By Stephen Commins, Associate Director of Global Public Affairs @ UCLA Luskin, Faculty Cluster Leader of Global Environment and Resources, Lecturer in Urban Planning
Despite a decade of research and various efforts at investing in connecting fragile states programming with health systems strengthening, the reality is that most donors have lost focus on HSS in FCAS. The imperative of bureaucratic pressures as well as legislative demands for ‘results’ tends to produce short term approaches, and frequently issues of prolonged crises and state fragility are less pressing then humanitarian emergencies. Thus, it is difficult for donors to show results in fragile states and perhaps this is why they appear to have lost interest or focus on the long term issues of health in FCAS.

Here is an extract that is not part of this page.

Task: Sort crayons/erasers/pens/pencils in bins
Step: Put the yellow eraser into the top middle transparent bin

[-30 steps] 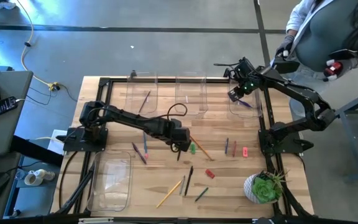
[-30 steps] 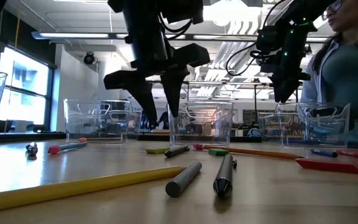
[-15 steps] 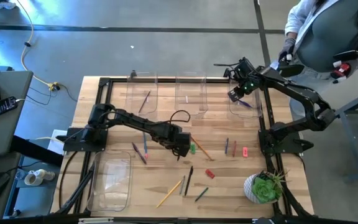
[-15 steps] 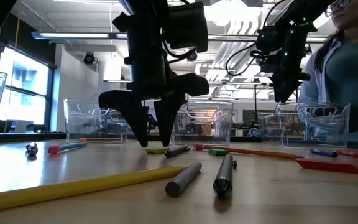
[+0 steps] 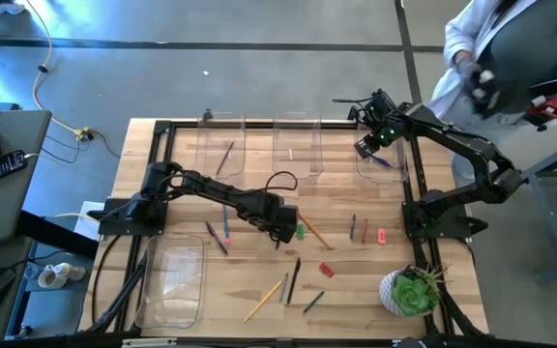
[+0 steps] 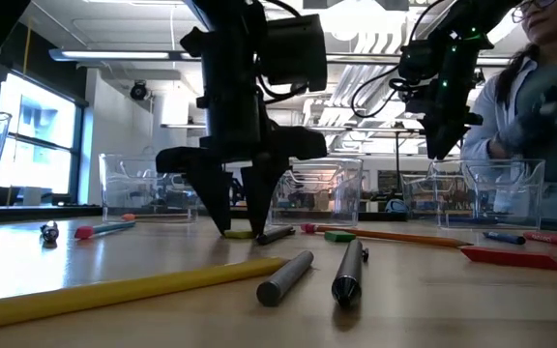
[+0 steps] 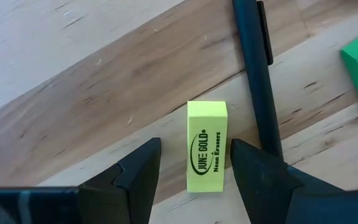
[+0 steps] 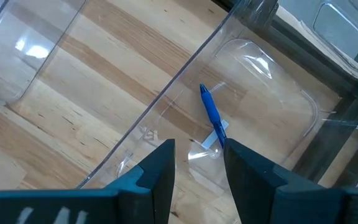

Donor approaches to health in fragile states have developed both through donor programs and a more deliberate and intentional process amongst donor agencies concerned about the effectiveness of their aid programs.
Some of the initial work was undertaken by the Task Force on Low Income Countries Under Stress which provided guidance on the Bank’s work in fragile states. The High Level Forum on Health published a study in 2004 that sought to identify the particular health gaps in fragile states. DFID began working on ‘difficult partners’ through a number of key papers and studies that included assessing how to work with ‘difficult partners’ and to identify different types of aid instruments.
The World Bank’s World Development Report 2004 included a section on service delivery in fragile states. Within the OECD/DAC, the Fragile States Group initiated several studies on services in fragile states. The overall Service Delivery process led to several sectoral publications as well as a synthesis paper, and connections with the Good Practices in Fragile States DAC process.
More recently, in Busan, a group of 19 fragile states (also known as the g7+) called for a new approach to development assistance. This new approach—the New Deal—establishes new guidelines for relations between donors and fragile states and underscores the link between development and peacebuilding and statebuilding goals.
Despite all of these endeavors, in practice, donors consistently underestimate the time required to build and sustain systems for quality education, health and WASH. Perhaps this is why they appear to have lost interest or focus on the long term issues of health in FCAS.
Long term, broad based goals are required, rather than projectising aid without contextual perspective.
The lessons from the past fifteen years of research and experience in the areas of health, fragility and governance point to the need to:
• analyze systematically the relationship between service provision and local government accountability and capacity
• understand how different service provision modalities can have either negative or positive effects both on human development outcomes and government capacity
• assess of non-state provision, even when it is effective in achieving its explicit goals (saving lives, alleviating human suffering and/or supporting long term development), may undermine longer term goals of accountability and voice.
• determine the better programming options that reduce the negative impacts of the short route of service provision.
• consider how health programs can support and build up local voice and capacities that can be mobilized for accountability in both the short and long route over time.
Donors will consistently be tempted and under pressure to find ‘quick fixes, magic bullets and perfect solutions’ (Enrico Pavignani)
To regain a focus on working in protracted crises, donors need to be realistic, tough minded and candid in dealing with the deeply embedded political, economic, social and ‘identity’ relations that shape the context for work in each country.
In each country, assessing the various relationships and capacities, the balance of services in the short term with medium to long term governance goals—this is an art, not a science.